DESCRIPTION OF THE TASK: Using the records below, repeat exactly the lines from the one holding "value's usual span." through the one holding "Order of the", both ends included, and no others.

(Data excerpts)

#####

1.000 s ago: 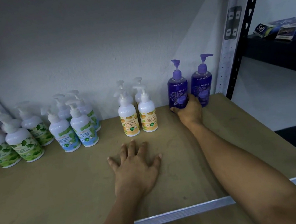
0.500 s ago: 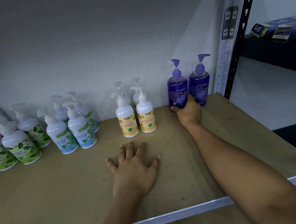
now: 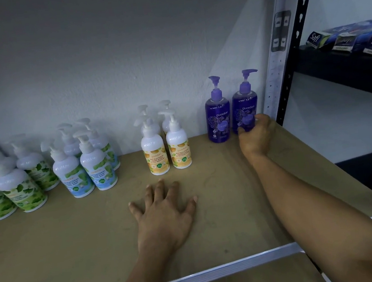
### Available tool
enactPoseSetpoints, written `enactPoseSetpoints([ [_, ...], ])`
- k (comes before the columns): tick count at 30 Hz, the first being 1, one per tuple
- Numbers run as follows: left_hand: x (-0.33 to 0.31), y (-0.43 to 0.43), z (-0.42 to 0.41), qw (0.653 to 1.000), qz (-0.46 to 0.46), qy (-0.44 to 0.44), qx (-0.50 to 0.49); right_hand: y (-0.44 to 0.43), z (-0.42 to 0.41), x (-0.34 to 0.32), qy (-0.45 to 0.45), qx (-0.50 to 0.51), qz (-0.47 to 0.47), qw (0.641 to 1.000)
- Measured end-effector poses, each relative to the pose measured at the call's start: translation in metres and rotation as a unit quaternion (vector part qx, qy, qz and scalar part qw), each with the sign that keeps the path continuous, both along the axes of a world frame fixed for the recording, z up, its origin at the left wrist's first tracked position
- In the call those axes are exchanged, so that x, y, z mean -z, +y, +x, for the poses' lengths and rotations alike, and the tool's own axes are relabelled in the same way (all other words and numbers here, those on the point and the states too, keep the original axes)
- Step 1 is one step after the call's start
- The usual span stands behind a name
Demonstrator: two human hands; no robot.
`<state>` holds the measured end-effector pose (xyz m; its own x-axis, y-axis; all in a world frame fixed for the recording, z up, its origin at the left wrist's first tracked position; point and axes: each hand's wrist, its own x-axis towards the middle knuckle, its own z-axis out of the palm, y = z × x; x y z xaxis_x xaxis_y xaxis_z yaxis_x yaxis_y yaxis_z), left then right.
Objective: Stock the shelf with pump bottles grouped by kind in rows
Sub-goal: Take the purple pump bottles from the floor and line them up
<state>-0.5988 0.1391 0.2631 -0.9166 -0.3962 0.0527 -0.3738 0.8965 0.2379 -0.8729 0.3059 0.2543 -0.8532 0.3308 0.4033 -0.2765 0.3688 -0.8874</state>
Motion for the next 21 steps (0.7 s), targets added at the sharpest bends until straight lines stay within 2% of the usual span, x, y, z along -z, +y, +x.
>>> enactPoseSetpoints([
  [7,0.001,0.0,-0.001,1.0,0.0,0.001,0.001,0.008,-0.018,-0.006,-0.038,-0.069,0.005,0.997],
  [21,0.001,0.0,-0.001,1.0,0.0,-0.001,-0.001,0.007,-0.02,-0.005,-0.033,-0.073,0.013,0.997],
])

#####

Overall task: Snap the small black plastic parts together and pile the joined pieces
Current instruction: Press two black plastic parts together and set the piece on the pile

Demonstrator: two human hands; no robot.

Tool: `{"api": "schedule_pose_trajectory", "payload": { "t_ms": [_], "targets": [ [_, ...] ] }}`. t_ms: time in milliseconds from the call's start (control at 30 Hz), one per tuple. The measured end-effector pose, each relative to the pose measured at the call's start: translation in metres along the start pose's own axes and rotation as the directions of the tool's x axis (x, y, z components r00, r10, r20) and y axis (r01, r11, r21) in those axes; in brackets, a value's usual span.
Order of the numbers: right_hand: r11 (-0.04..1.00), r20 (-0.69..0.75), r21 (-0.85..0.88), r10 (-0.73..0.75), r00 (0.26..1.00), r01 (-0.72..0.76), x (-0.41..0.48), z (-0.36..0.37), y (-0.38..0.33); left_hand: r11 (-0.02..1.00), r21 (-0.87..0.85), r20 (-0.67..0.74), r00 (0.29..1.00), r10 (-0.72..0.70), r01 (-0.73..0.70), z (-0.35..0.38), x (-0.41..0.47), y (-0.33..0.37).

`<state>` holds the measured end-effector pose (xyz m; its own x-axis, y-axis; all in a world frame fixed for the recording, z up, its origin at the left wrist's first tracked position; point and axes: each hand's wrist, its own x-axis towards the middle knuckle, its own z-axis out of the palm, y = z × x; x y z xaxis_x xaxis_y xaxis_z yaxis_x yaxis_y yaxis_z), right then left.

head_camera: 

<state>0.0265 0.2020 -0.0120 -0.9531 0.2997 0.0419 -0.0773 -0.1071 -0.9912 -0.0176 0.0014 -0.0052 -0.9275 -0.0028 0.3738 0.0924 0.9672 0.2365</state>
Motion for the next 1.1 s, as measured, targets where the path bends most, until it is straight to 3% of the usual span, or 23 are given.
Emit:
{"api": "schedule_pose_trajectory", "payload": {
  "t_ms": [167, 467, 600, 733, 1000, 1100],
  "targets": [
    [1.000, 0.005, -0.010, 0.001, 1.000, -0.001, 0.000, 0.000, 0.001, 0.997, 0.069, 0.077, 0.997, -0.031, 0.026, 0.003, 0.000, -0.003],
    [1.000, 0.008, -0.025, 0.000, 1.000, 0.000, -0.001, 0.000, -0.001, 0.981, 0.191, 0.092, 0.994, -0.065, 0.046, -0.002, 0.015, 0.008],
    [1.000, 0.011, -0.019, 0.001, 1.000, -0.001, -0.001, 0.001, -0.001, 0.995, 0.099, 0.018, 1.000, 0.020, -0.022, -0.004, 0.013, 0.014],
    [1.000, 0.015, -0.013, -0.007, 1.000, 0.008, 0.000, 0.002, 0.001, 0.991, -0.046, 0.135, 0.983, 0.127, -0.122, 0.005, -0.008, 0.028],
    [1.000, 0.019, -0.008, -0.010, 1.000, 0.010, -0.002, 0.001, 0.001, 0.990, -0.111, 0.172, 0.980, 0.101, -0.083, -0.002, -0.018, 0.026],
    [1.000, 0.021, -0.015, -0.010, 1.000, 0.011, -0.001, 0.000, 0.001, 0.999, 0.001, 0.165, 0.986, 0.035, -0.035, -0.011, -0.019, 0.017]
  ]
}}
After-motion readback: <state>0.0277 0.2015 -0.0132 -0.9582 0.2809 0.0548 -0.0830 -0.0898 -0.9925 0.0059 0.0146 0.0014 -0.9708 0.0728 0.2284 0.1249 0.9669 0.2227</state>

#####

RESPONSE TO THE EXERCISE:
Tool: `{"api": "schedule_pose_trajectory", "payload": { "t_ms": [_], "targets": [ [_, ...] ] }}`. t_ms: time in milliseconds from the call's start (control at 30 Hz), one per tuple. The measured end-effector pose, each relative to the pose measured at the call's start: translation in metres along the start pose's own axes and rotation as the directions of the tool's x axis (x, y, z components r00, r10, r20) and y axis (r01, r11, r21) in those axes; in brackets, a value's usual span.
Order of the numbers: right_hand: r11 (-0.04..1.00), r20 (-0.69..0.75), r21 (-0.85..0.88), r10 (-0.73..0.75), r00 (0.26..1.00), r01 (-0.72..0.76), x (-0.41..0.48), z (-0.36..0.37), y (-0.38..0.33); left_hand: r11 (-0.02..1.00), r21 (-0.87..0.85), r20 (-0.67..0.74), r00 (0.29..1.00), r10 (-0.72..0.70), r01 (-0.73..0.70), z (-0.35..0.38), x (-0.41..0.47), y (-0.33..0.37).

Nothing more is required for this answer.